**AIM OF THE TASK**
Each line of the material below must be transcribed exactly.
• • • •
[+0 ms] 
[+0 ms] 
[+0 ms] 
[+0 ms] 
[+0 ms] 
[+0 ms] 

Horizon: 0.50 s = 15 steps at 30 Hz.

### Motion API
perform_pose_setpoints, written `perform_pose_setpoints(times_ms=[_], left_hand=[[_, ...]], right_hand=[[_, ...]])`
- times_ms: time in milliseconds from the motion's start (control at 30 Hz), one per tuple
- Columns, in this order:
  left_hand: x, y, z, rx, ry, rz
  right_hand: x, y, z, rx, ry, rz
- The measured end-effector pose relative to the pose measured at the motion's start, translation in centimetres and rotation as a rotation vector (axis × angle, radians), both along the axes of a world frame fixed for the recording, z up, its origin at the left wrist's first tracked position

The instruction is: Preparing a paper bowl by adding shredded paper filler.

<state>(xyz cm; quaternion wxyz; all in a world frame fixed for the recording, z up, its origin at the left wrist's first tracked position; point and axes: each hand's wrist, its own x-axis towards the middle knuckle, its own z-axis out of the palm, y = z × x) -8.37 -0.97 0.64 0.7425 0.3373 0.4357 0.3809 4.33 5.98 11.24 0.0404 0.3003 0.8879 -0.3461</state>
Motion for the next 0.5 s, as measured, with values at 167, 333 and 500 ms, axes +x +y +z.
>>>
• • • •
**EXERCISE OUTPUT**
[+0 ms] 
[+0 ms] 
[+0 ms] 
[+0 ms] 
[+0 ms] 
[+0 ms] 

Horizon: 0.50 s = 15 steps at 30 Hz.

### Motion API
perform_pose_setpoints, written `perform_pose_setpoints(times_ms=[_], left_hand=[[_, ...]], right_hand=[[_, ...]])`
- times_ms: time in milliseconds from the motion's start (control at 30 Hz), one per tuple
- Columns, in this order:
  left_hand: x, y, z, rx, ry, rz
  right_hand: x, y, z, rx, ry, rz
- The measured end-effector pose relative to the pose measured at the motion's start, translation in centimetres and rotation as a rotation vector (axis × angle, radians), both along the axes of a world frame fixed for the recording, z up, its origin at the left wrist's first tracked position

The instruction is: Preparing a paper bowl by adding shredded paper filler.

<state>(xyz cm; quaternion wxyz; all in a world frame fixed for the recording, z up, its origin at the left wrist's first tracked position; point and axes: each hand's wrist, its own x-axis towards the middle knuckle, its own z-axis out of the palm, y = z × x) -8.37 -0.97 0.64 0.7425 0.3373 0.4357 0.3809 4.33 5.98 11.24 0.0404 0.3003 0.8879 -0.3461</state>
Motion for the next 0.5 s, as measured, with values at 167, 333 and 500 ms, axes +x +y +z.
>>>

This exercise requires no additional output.